NetCDF I/O Handling in Iris#

This document provides a basic account of how Iris loads and saves NetCDF files.

Under Construction

This document is still a work in progress, so might include blank or unfinished sections, watch this space!

Chunk Control#

Default Chunking#

Chunks are, by default, optimised by Iris on load. This will automatically decide the best chunksize for your data without any user input.
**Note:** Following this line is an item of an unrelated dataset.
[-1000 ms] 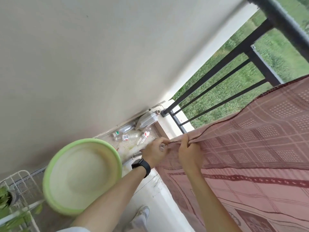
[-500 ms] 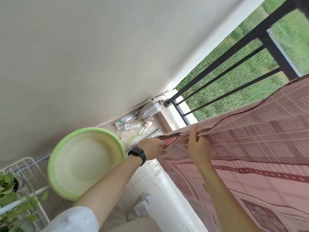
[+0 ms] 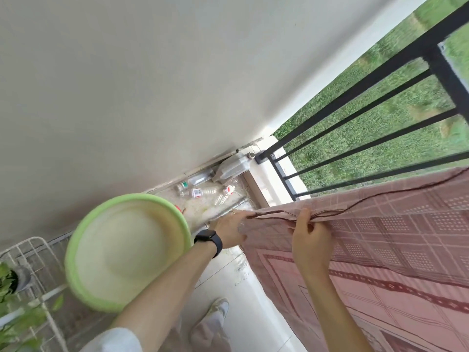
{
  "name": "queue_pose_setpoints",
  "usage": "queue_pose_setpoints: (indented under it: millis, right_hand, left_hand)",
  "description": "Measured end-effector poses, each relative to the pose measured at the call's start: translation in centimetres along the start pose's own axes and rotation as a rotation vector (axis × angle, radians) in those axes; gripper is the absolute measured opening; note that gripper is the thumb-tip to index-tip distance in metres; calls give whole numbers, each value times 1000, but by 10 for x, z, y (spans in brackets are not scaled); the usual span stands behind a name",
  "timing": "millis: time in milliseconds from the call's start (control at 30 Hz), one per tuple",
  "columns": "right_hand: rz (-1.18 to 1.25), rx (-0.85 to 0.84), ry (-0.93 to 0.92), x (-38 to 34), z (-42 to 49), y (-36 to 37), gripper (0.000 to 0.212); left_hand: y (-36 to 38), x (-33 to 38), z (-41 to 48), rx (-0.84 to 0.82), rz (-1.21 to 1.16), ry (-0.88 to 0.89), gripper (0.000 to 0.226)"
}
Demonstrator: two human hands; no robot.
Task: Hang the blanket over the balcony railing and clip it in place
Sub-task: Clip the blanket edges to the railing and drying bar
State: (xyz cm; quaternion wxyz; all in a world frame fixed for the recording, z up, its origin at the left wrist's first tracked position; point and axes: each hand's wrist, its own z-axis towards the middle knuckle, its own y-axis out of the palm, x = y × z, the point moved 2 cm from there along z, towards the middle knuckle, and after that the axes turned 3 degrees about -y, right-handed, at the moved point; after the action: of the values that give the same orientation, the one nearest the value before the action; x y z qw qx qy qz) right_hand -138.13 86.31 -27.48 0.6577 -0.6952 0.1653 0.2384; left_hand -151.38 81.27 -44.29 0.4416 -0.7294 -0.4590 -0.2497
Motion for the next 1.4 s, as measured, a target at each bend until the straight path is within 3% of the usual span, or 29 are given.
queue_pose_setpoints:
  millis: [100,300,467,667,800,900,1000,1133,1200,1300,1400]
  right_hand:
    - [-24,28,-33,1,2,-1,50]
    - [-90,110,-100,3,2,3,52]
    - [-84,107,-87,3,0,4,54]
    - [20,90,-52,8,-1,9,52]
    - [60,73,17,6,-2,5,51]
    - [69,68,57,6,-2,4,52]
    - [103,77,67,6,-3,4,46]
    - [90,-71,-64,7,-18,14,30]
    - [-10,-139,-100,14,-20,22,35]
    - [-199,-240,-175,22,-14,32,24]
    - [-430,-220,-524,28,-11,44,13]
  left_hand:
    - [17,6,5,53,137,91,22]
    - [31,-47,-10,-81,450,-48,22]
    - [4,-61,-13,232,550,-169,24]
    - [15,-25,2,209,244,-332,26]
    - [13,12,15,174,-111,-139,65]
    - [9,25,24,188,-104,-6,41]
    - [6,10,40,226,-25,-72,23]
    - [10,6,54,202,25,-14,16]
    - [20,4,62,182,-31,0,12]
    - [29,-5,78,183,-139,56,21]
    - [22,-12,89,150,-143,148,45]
This is calculated based on a number of factors, including:

File Variable Chunking
Full Variable Shape
Dask Default Chunksize
Dimension Order: Earlier (outer) dimensions will be prioritised to be split over later (inner) dimensions.

>>> cube = iris.load_cube(tmp_filepath)
>>>
>>> print(cube.shape)
(240, 37, 49)
>>> print(cube.core_data().chunksize)
(60, 37, 49)

For more user control, functionality was updated in PR #5588, with the creation of the iris.fileformats.netcdf.loader.CHUNK_CONTROL class.

Custom Chunking: Set#

There are three context manangers within CHUNK_CONTROL. The most basic is set(). This allows you to specify the chunksize for each dimension, and to specify a var_name specifically to change.

Using -1 in place of a chunksize will ensure the chunksize stays the same as the shape, i.e. no optimisation occurs on that dimension.

>>> with CHUNK_CONTROL.set("air_temperature", time=180, latitude=-1, longitude=25):
...     cube = iris.load_cube(tmp_filepath)
>>>
>>> print(cube.core_data().chunksize)
(180, 37, 25)

Note that var_name is optional, and that you don’t need to specify every dimension. If you specify only one dimension, the rest will be optimised using Iris’ default behaviour.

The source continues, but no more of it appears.